Pedro Abib tratou de separar o que considerou uma confusão de atribuição. Segundo ele, a notificação não partiu da instituição de ensino que dirige, mas de uma empresa privada parceira. “Quem fez a notificação extrajudicial não é a Católica. É a IRB Prime Care, que é uma empresa privada, que não tem relação nenhuma formal, salvo uma parceria com a Católica. Foi o doutor Ivan que é a pessoa que responde por essa empresa. Portanto, não foi essa notificação extrajudicial feita pela Católica, e jamais faria uma notificação extrajudicial”, afirmou. Ele sustentou ainda que, em outubro de 2025, a publicação era factualmente prematura, pois não havia nenhum compromisso formal com o MDB nem sequer uma intenção de filiação comunicada ao partido. “Não havia pré-candidatura do Pedro.
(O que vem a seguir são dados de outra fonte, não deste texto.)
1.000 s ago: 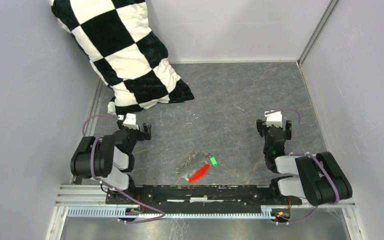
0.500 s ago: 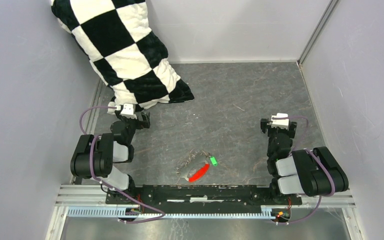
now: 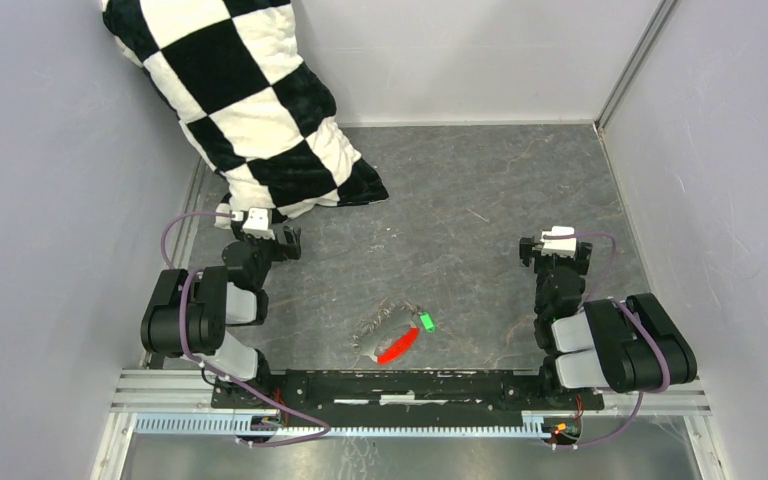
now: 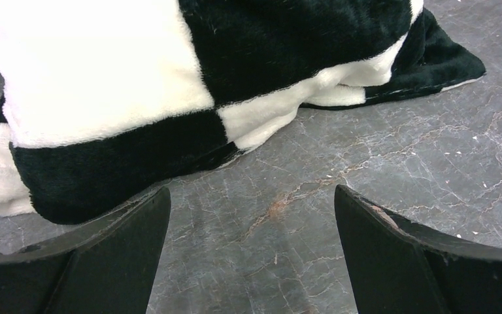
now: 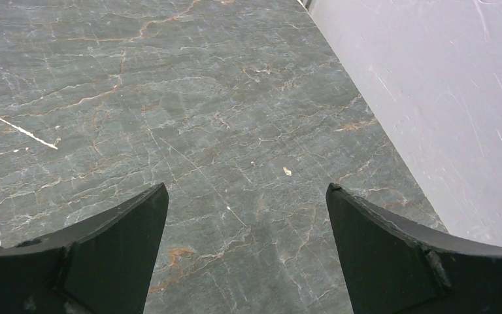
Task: Put the keys on the keyring
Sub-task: Reset both arms
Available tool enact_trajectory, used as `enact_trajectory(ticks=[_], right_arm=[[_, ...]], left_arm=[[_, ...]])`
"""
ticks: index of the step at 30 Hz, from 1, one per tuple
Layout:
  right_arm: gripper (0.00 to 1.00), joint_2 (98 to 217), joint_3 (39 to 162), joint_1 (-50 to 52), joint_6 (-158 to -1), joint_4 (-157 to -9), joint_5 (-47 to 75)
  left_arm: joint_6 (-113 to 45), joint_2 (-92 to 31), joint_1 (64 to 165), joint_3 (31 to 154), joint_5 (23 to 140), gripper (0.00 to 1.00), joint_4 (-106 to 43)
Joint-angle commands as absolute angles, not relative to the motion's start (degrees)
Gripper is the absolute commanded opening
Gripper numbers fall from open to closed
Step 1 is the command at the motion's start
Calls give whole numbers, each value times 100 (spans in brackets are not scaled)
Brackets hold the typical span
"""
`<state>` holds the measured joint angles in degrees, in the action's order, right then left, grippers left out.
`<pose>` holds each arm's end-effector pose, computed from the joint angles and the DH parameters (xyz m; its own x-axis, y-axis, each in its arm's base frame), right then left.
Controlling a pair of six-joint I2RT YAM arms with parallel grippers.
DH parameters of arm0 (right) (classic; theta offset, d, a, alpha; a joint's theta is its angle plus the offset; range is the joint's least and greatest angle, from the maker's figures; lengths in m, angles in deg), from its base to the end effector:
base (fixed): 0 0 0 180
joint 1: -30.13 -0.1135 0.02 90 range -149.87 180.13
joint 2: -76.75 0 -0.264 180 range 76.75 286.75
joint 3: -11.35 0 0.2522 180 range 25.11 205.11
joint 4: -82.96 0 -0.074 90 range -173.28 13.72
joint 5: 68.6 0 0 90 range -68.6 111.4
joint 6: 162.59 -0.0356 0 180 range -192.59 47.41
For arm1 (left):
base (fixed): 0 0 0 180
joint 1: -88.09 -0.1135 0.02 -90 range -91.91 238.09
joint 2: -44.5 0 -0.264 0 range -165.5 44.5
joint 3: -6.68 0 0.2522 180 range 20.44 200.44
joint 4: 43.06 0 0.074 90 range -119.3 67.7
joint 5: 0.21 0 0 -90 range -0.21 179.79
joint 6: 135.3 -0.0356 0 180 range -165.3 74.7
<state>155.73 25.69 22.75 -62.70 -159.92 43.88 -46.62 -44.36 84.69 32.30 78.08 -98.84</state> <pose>0.1846 0.0102 0.1415 -0.0747 -0.1697 -0.9827 0.2512 0.9504 -0.1832 0.2363 0.0068 0.1381 -0.1263 0.0151 -0.9919 0.1458 0.9893 -0.0035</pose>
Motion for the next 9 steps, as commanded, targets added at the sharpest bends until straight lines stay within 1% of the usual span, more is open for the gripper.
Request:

O Pedro jamais, naquele momento, em outubro de 2025, havia manifestado pro MDB que sequer se filiaria”, declarou.
O entrevistado encerrou o tema com um convite público e direto ao jornalista envolvido. “Saiba, e o Herbert Lins, que o Pedro não tem nenhum problema de conversar com a imprensa, de receber notícias contra, com crítica, porque isso faz parte da democracia. Eu peço que me coloquem à disposição dele. Assim o Pedro está, para dialogar, para conversar, para ele conhecer melhor o Pedro e saber o que o Pedro quer por Rondônia”, disse. O recado foi resumido em seguida de forma ainda mais direta: “Conta com o Pedro.”